18. A reference to Kaiaev's Tarajim.

19. A reference to Kaiaev.

20. Abdullaev's ‘shirak’ seems to refer to Arabic ishraq (illumination).

21. Here Abdullaev refers to a manuscript in the institute's library, allegedly a commentary on Fusus al-hikam (which would be by Ibn ’Arabi, not Suhrawardi).
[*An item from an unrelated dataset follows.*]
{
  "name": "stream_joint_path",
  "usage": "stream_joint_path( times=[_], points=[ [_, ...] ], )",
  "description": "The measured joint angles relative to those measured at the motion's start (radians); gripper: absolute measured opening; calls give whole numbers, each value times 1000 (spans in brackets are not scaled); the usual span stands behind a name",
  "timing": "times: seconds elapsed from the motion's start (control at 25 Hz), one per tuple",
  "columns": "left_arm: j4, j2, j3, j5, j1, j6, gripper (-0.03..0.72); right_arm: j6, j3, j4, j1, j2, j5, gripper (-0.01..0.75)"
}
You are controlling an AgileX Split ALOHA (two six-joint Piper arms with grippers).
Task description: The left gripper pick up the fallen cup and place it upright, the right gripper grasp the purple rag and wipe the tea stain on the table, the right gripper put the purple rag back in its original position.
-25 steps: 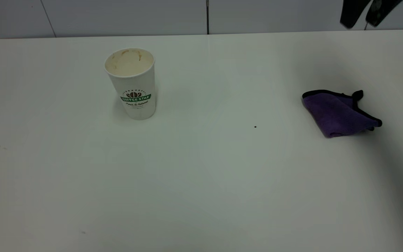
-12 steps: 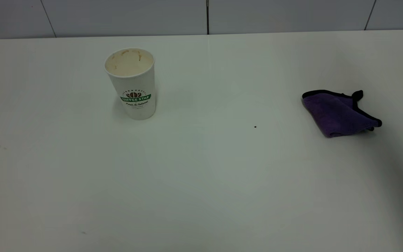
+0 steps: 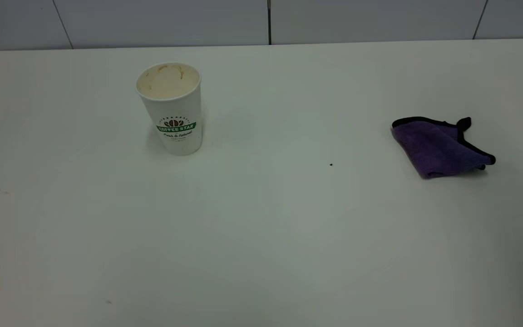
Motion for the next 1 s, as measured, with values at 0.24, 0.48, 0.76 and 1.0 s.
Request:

Abdullaev suggests that this commentary was produced by Quduqi (or that Quduqi at least provided critical marginal notes to this commentary).

22. A reference to Gasanov (Citation1929).

23. ʿAli ibn ʿAbdalhamid al-Ghumuqi al-Daghistani, Tarajim ʿulama’ Daghistan, IIEA (Makhachkala), fond 25, inventory 1, unit 1 (no. 1678), 62 folios; here fol. 53. Orazaev (Citation2014, 58), in his Russian translation of Kaiaev's entry on Quduqi, reads ‘renouncement’ (tejerrüd) in place of ‘renewal’ (tejeddüd); this makes little sense.

24. On Jadidism, see Kanlidere (Citation1997) for the Volga area; Khalid (Citation1998) for Central Asia; Kemper and Shikhaliev (Citation2012b) for Daghestan.

25. Interview with Shikhsaidov, June 2011. One book that could not be published was Ghazighumuqi's (Citation1997).

26. See e.g. Navruzov (Citation2012); Shikhaliev (Citation2009); Abdurakhman (Citation2002).